Plaintiffs attorney Richard “Dickie” Scruggs, facing corruption and contempt charges in unrelated cases, will invoke the Fifth Amendment if forced to testify in a federal lawsuit involving Mississippi’s attorney general, according to court records.
Scruggs is scheduled for a deposition today in a lawsuit filed by State Farm Fire and Casualty Co. The insurer accuses Attorney General Jim Hood of using the threat of a criminal investigation to force settlements in civil litigation over Hurricane Katrina damages.
In court documents filed Wednesday, State Farm said Scruggs and Hood were conspirators in an “extortion conspiracy.”
Hood issued a statement denying the allegations.
“In an attempt to goad the media into writing another article about their suit, State Farm continues to add more irrelevant, inflammatory and frivolous allegations,” Hood said. “I hope the learned members of the media recognize this fact and refuse to fall for their game.”
An attorney for Scruggs did not immediately respond to a request for comment.
However, a copy of an e-mail from his attorney, John Keker, was entered into court records. The e-mail from Keker to a State Farm attorney says Scruggs does not plan to participate in Friday’s deposition because Keker will be out of the country and unable to represent him.
Scruggs will invoke his Fifth Amendment right against self-incrimination if forced to submit to questioning in the State Farm lawsuit, Keker’s e-mail said.
State Farm sued Hood in September, accusing him of using the criminal investigation to coerce the company to settle lawsuits with private attorneys.
The insurer also claims Hood violated his part of a January 2007 settlement in which the Mississippi attorney general’s office agreed to end the criminal investigation of the Bloomington, Ill.-based State Farm.
A judge last year ordered Hood to temporarily halt his criminal investigation.

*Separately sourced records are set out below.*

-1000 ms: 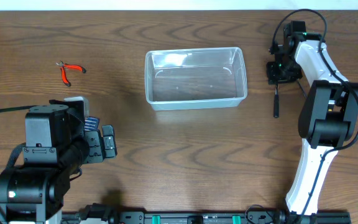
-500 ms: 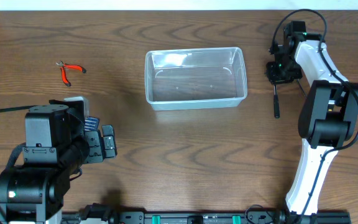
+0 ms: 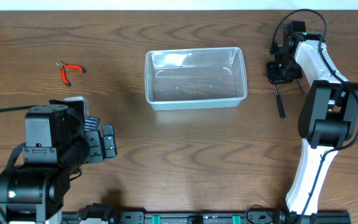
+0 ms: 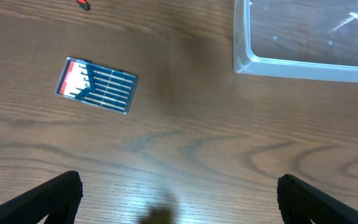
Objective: Pack container
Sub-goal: 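Close the right gripper on the hammer's handle below the head, then carry the hammer left into the clear container and release it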
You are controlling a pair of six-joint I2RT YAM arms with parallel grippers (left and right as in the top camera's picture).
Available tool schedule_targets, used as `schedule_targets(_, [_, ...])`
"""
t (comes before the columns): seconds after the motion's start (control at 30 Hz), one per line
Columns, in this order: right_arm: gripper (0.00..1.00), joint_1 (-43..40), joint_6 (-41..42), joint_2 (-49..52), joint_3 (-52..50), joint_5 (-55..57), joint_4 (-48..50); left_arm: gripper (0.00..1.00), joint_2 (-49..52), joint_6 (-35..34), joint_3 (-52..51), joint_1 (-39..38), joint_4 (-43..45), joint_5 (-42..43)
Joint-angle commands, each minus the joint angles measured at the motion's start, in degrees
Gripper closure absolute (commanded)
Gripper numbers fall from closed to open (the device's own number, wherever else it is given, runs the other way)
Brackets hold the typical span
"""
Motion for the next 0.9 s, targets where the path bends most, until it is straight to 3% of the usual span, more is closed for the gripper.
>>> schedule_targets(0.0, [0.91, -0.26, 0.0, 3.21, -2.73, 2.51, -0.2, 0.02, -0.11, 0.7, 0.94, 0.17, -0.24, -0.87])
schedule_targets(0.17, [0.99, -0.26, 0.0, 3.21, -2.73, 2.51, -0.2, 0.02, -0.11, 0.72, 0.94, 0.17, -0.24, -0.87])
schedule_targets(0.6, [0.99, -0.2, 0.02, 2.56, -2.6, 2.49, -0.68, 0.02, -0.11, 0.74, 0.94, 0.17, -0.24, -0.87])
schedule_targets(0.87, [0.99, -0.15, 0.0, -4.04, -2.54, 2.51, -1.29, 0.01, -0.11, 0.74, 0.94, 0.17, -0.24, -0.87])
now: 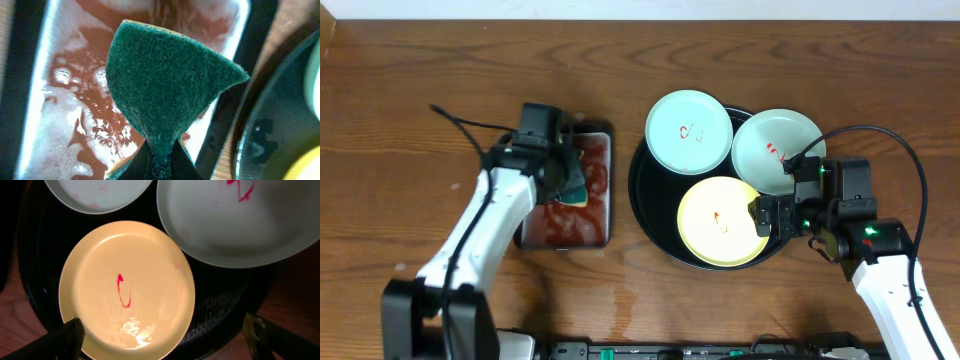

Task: Clean dirty plates on tray and stack at the side
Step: 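Dip and rub the green sponge in the soapy water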

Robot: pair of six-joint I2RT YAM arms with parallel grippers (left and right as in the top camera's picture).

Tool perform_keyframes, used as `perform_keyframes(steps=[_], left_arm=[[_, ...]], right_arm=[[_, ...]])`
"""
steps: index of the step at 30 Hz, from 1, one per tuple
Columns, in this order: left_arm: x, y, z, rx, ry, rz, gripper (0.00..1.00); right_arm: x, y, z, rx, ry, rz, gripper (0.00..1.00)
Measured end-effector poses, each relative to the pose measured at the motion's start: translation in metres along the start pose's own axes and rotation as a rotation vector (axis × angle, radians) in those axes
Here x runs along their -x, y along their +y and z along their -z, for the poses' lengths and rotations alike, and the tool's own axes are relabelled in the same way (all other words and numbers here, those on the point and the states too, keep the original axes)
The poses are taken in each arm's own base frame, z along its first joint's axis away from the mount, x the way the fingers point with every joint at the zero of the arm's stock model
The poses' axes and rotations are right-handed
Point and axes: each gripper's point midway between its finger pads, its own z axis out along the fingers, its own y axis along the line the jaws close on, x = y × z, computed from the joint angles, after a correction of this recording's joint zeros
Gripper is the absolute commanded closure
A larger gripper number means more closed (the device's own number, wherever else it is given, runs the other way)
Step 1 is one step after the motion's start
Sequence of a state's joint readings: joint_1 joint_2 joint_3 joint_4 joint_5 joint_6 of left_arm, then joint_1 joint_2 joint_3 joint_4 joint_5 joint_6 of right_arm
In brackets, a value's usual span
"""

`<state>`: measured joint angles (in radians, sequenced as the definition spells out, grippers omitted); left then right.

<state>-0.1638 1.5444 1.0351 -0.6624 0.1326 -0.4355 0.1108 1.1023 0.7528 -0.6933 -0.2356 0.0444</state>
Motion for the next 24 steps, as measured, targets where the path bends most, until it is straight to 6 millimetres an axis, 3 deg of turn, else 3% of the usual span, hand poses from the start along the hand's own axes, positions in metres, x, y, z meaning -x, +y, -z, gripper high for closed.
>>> perform_keyframes(steps=[11, 24], left_arm=[[-0.034, -0.012, -0.051, 0.053, 0.143, -0.074, 0.93], [-0.047, -0.039, -0.055, 0.029, 0.137, -0.163, 0.93]], right_arm=[[-0.001, 0.0, 0.0, 0.0, 0.006, -0.001, 0.01], [-0.002, 0.0, 0.0, 0.0, 0.007, -0.002, 0.01]])
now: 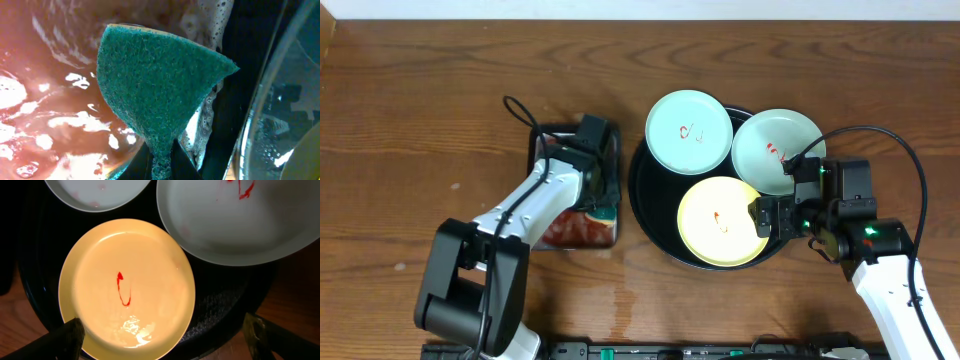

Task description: Clean dirty plates on tray and stack at the side

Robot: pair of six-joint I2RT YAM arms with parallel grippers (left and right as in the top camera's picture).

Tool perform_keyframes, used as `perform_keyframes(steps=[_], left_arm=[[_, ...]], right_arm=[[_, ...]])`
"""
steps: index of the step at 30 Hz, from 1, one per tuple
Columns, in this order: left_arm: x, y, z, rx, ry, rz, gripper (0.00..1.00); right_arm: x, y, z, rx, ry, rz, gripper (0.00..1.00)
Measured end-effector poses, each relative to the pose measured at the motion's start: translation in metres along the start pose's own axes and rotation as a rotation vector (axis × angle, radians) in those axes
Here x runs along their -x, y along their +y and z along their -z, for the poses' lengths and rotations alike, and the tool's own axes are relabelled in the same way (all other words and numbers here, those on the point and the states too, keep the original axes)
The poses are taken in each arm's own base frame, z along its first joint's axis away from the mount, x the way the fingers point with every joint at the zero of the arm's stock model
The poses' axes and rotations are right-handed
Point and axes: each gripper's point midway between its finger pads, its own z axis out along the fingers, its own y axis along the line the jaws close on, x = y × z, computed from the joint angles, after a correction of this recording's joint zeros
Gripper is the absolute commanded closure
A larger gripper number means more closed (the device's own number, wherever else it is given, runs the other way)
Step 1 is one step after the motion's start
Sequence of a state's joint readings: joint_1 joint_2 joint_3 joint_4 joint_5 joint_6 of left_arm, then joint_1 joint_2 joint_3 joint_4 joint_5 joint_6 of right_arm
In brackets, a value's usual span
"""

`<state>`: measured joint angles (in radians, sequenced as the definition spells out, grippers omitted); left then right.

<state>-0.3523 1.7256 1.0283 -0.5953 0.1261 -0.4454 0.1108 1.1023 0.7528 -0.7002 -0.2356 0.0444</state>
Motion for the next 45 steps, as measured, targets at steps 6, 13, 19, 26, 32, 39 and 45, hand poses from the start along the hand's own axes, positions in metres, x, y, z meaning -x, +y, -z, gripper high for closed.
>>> perform_keyframes(steps=[6, 13, 19, 26, 32, 39, 45], left_arm=[[-0.002, -0.007, 0.0, -0.015, 0.0, -0.016, 0.93], [-0.003, -0.014, 0.0, -0.049, 0.006, -0.019, 0.93], [-0.003, -0.015, 0.0, -0.058, 0.011, -0.019, 0.93], [0.007, -0.006, 0.017, -0.082, -0.027, -0.005, 0.93], [0.026, 0.004, 0.057, -0.121, -0.145, -0.031, 0.93], [0.022, 0.007, 0.081, -0.146, -0.219, -0.061, 0.93], [-0.002, 0.023, 0.077, -0.157, -0.309, -0.039, 0.92]], right_arm=[[0.0, 0.0, 0.0, 0.0, 0.0, 0.0, 0.01], [-0.002, 0.0, 0.0, -0.001, 0.007, -0.002, 0.01], [-0.002, 0.0, 0.0, 0.0, 0.007, -0.002, 0.01], [-0.002, 0.0, 0.0, 0.0, 0.007, -0.002, 0.01], [-0.002, 0.0, 0.0, 0.0, 0.007, -0.002, 0.01], [-0.003, 0.0, 0.0, -0.001, 0.01, -0.002, 0.01], [-0.003, 0.0, 0.0, -0.001, 0.012, -0.003, 0.01]])
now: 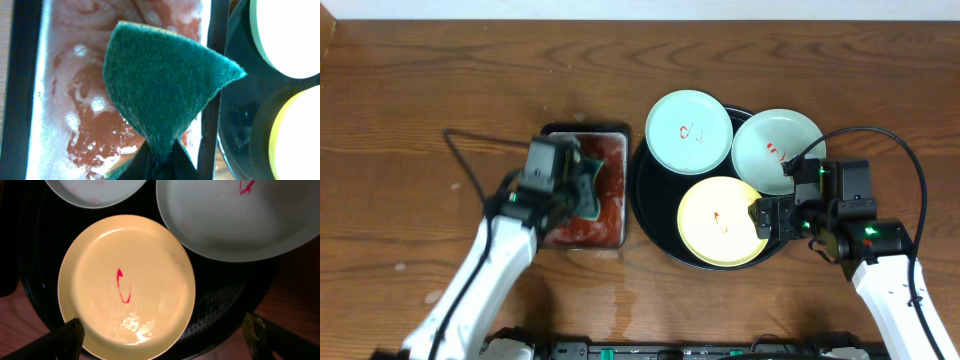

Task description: Clean dirty plates on tray and stack at the side

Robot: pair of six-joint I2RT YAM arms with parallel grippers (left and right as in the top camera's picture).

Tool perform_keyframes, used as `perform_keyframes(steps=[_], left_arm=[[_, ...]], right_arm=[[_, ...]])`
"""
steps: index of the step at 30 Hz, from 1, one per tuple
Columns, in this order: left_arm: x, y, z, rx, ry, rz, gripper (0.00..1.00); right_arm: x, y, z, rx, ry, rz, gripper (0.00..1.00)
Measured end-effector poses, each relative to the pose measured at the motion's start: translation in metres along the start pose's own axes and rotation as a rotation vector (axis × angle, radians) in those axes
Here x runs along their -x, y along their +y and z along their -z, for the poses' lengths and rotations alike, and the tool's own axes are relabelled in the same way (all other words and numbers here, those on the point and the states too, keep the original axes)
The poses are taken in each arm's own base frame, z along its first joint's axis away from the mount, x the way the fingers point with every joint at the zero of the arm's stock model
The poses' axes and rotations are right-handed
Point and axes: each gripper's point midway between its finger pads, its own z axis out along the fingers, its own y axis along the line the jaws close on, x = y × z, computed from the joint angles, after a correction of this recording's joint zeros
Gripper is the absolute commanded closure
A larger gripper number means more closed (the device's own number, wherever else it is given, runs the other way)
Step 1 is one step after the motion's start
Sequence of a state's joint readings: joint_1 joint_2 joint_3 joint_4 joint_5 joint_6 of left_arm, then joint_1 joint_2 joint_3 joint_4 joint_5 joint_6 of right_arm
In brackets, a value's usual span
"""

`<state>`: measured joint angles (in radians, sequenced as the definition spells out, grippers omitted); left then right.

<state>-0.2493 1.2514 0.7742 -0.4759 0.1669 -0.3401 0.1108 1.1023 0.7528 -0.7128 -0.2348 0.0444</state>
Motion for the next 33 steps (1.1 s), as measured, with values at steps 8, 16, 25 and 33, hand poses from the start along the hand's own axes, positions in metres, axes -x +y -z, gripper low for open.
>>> perform_keyframes(steps=[8, 16, 25, 33], left_arm=[[0.018, 0.004, 0.023, -0.031, -0.22, 0.158, 0.92], [0.043, -0.002, 0.016, -0.073, -0.308, 0.263, 0.92], [0.053, -0.012, 0.012, -0.19, -0.296, 0.18, 0.93], [0.058, -0.004, 0.019, -0.289, -0.274, 0.133, 0.93]], right_arm=[[0.0, 0.0, 0.0, 0.0, 0.001, 0.0, 0.01], [0.0, 0.0, 0.0, 0.0, 0.0, 0.0, 0.01], [0.0, 0.0, 0.0, 0.0, 0.0, 0.0, 0.01], [0.008, 0.0, -0.001, 0.002, -0.027, 0.006, 0.01]])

Scruggs’ deposition is just the latest in the legal wrangling that has followed.
State Farm said in a motion filed Wednesday that the fact that Hood wants to stop the deposition “is very telling indeed.”
“General Hood is clearly concerned that his co-conspirator will either tell the truth or invoke the Fifth Amendment on specific questions related to their extortion conspiracy,” the motion said.
Hood spokeswoman Jan Schaefer told The Associated Press that “we have not filed any motions to stop testimony in this case.”
But one of Hood’s attorneys, J. Lawson Hester, wrote in a letter to U.S. Magistrate Judge Michael T. Parker: “I am in no way attempting to be obstructionist as regards the taking of Mr. Scruggs’ deposition, but the realistic eventuality that this deposition will not yield a benefit to either party is now known clearly to both sides and I would like to avoid as much unnecessary expense and burden to my client as is possible, consistent with the rights of the respective parties.”
The letter from Hester is in court records.
Scruggs, one of the most influential plaintiffs lawyers in the country, is facing federal charges that he conspired with several associates to bribe a judge in an unrelated dispute over $26.5 million in fees from a mass settlement of Katrina claims. And he’s facing contempt charges in Alabama for allegedly violating a federal judge’s order by giving leaked Katrina assessment documents to Hood rather than returning them to the company from which they were taken.
Scruggs has denied wrongdoing in either case.